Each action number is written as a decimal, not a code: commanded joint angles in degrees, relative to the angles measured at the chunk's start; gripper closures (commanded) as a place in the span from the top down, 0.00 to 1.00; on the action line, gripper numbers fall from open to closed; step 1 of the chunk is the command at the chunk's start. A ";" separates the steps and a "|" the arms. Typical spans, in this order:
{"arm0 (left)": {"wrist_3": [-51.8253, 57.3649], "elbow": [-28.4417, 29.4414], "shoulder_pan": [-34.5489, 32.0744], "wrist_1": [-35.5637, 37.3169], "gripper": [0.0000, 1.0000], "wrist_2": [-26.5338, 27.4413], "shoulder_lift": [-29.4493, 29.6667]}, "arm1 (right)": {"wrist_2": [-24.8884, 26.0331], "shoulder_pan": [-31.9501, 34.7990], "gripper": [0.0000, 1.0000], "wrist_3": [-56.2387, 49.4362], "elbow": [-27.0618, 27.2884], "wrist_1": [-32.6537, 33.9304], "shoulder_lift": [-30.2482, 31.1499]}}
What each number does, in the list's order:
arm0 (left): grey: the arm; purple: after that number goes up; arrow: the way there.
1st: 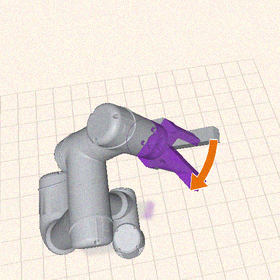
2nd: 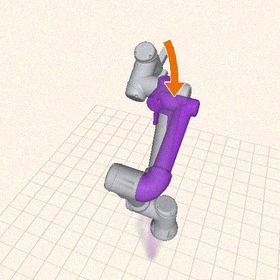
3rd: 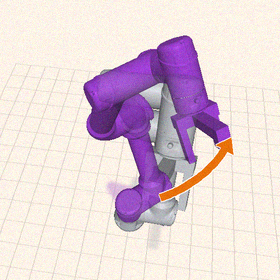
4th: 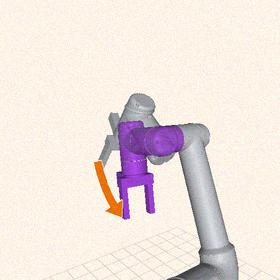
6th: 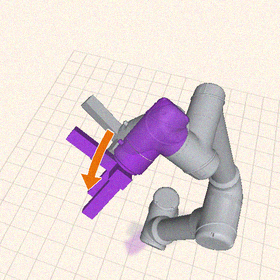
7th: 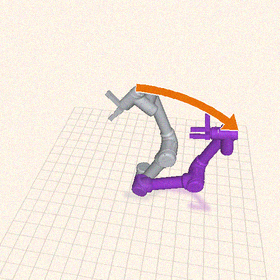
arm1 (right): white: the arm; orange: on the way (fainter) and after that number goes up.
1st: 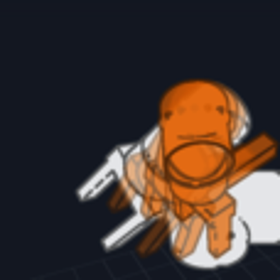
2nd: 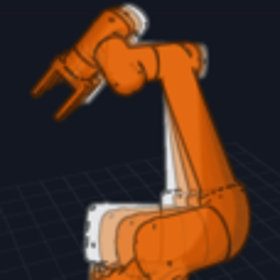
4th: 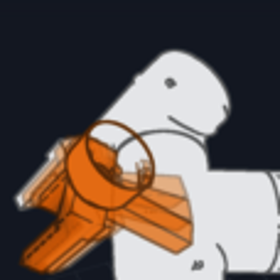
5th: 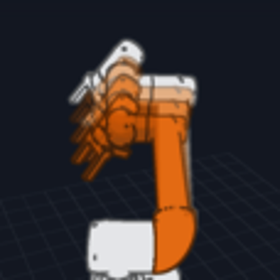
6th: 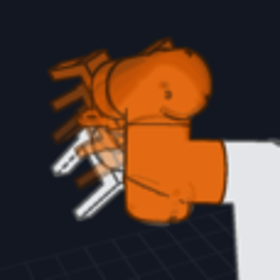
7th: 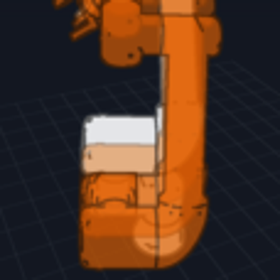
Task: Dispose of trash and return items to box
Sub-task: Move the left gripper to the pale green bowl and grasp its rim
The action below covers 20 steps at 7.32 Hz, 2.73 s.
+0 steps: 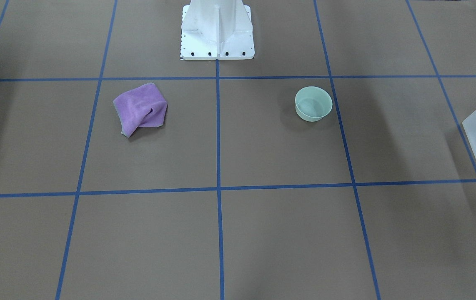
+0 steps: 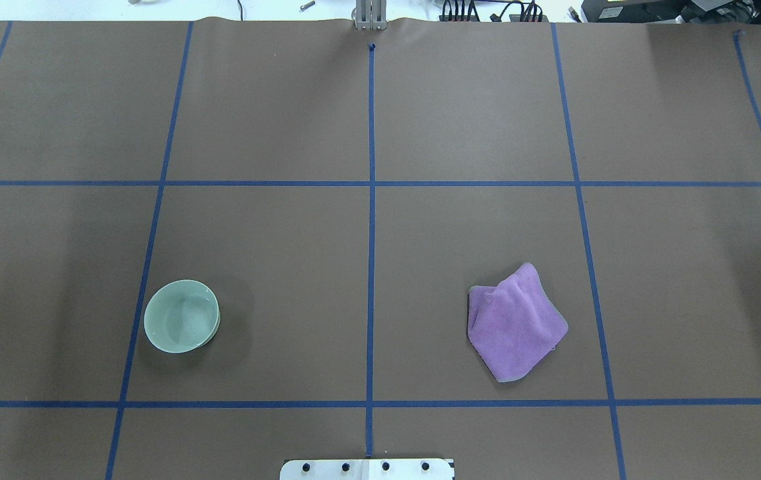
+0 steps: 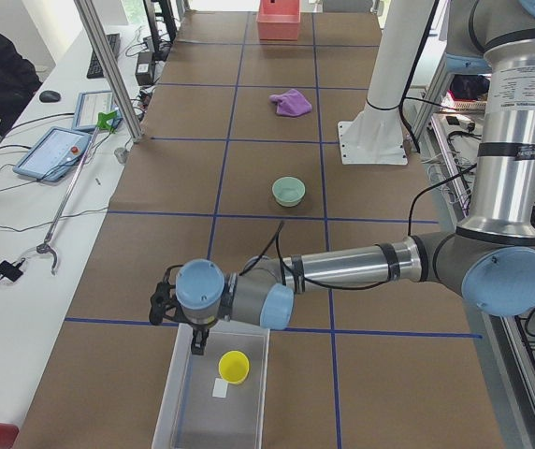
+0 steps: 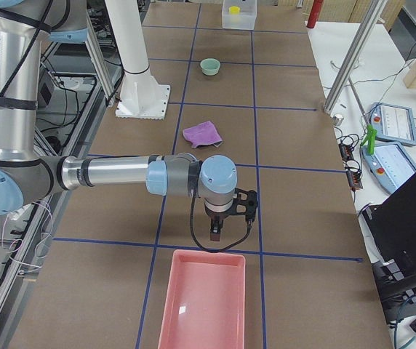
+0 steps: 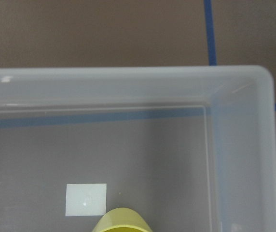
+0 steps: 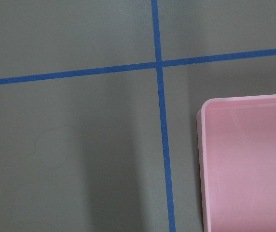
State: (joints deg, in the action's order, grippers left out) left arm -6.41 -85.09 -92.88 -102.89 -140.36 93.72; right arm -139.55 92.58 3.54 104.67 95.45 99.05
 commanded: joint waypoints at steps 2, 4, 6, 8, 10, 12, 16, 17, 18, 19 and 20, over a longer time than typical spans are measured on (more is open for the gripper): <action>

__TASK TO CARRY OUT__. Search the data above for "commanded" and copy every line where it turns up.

__YOUR RESPONSE__.
Each action number is written as a decimal, not a code: commanded joint angles in degrees, relative to the angles measured at the chunk's start; gripper closures (commanded) as a place in the span from the top down, 0.00 to 1.00; on the action line, gripper numbers fall from open to closed; step 1 of the chunk is the command at the chunk's start. A ";" separates the steps and a "|" the arms. Typical spans, in this order:
 commanded: joint waypoints at steps 2, 4, 6, 8, 10, 12, 16, 17, 18, 19 and 20, over a longer time than typical spans are measured on (more is open for the gripper): <action>

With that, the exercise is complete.